LANGUAGE is a primordial tool. Due to an ability to understand and create language, homo sapiens was able to communicate in a sophisticated and highly complex manner. Language is more than merely jiwa bangsa; trust us when we say it’s also your personal weapon, seduction tool and Achilles heel depending on how well you master it. But language is also tricky; what do you think makes a language fade or thrive? Why are there barely any material on VR smartphone technology written in Bahasa Melayu? How do we know for sure when to use dari and daripada?

According to the world’s most extensive language catalogue, Ethnologue, there are 7,097 known living languages in the world — a number that could be much higher if we took into account languages no longer spoken today. And speaking of dead languages, there’s an award-winning play about dying languages and dying relationship coming to town soon. It’s called The Language Archive and it was written by American playwright Julia Cho. It’s even a Susan Smith Blackburn Prize winner!

Although this is the first time The Language Archive visits Malaysian shores, it has been staged around the world numerous times since it premiered in South Coast Repertory, California seven years ago.

Next month, the play will be reaching Ku Ash Theatre via production management house PH7. After acclaimed performances in FFM and MPFKL-nominee Cuak and impressive stage runs for Wild R!ce‘s Another Country and Hotel, rising star Ghafir Akbar is set to direct some of Malaysia’s most reliable stage actors including Anitha Abdul Hamid, Gavin Yap and Farah Rani in this staging of Julia Cho’s masterpiece. Also in the cast are national performing arts legends Zahim Albakri and Sukania Venugopal.

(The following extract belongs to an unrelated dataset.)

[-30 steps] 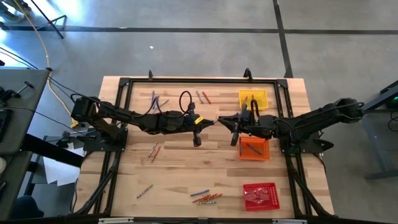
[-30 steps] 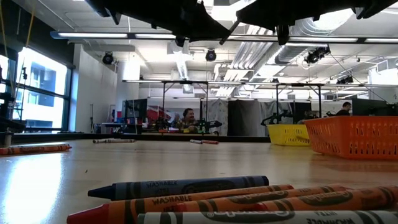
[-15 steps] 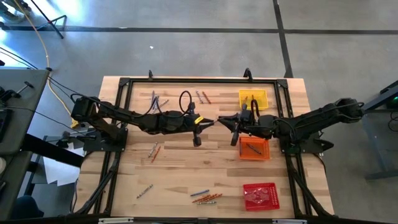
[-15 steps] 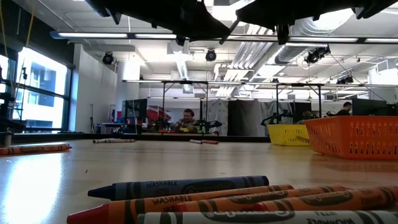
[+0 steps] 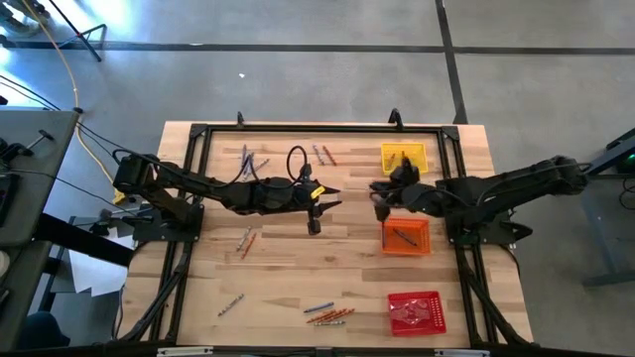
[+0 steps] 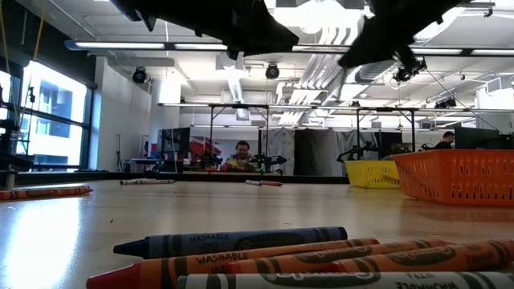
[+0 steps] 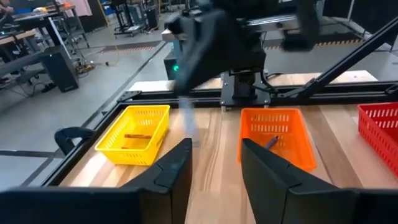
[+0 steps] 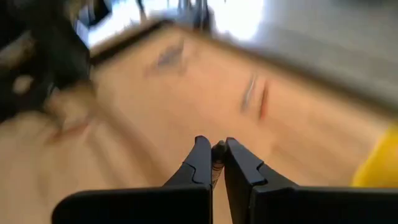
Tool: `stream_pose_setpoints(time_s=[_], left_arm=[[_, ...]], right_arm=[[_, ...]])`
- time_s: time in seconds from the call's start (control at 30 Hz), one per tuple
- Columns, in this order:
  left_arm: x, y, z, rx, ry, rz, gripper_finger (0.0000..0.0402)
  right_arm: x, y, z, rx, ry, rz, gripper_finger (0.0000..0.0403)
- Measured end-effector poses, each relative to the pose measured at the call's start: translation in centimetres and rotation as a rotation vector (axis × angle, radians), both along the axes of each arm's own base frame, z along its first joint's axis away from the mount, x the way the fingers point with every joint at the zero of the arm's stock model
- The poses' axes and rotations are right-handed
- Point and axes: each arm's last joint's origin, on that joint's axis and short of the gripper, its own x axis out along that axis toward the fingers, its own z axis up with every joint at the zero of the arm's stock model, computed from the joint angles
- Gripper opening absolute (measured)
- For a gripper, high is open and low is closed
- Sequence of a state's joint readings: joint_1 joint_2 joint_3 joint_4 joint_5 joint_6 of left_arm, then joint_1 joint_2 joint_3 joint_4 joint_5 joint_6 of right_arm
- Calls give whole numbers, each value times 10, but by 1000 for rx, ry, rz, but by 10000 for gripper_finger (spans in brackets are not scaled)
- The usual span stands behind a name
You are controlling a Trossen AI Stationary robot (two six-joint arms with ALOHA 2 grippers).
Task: Sort crayons
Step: Put the gray crayon into the red bin
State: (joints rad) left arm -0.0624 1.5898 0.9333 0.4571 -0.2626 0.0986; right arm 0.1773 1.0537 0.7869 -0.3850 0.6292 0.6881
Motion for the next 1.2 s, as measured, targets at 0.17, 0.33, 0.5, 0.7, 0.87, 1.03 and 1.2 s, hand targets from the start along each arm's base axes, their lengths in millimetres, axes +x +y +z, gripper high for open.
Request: stream_pose_setpoints(time_s=[0.17,0.33,0.5,0.7,0.87,1.03,1.2], left_arm=[[0,0,0,-16,-6,5,120],[0,1,0,-25,-3,18,120],[-1,1,-4,-54,30,26,120],[-2,1,-6,-61,51,28,120],[-1,1,-6,-85,44,33,120],[-2,-1,-6,-94,43,30,120],[-2,-4,-6,-66,53,14,120]], right_arm=[[-7,16,26,337,152,30,1],[-6,50,46,585,259,35,1],[-4,99,28,770,432,12,1],[-7,163,-5,997,686,-11,3],[-14,189,-17,1047,761,-11,5],[-21,189,-30,923,825,-83,6],[-22,189,-47,788,921,-96,6]])
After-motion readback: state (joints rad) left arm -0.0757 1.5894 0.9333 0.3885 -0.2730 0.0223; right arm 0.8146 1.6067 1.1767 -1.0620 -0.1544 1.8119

“Our children no longer speak the language of our grandparents, our film awards are divided by language, and our forms of communication have resorted to emojis and acronyms,” notes Ghafir in the official release.

“It takes a lot of effort to truly communicate with someone truthfully or to listen and clearly understand what they are trying to convey. This play reveals how easily we use language to manipulate meaning, thought, and intention either consciously or subconsciously. The characters in this play hide behind language and words, and conceal their true intention, just like us. To me, this is where the humanity of these characters lie.”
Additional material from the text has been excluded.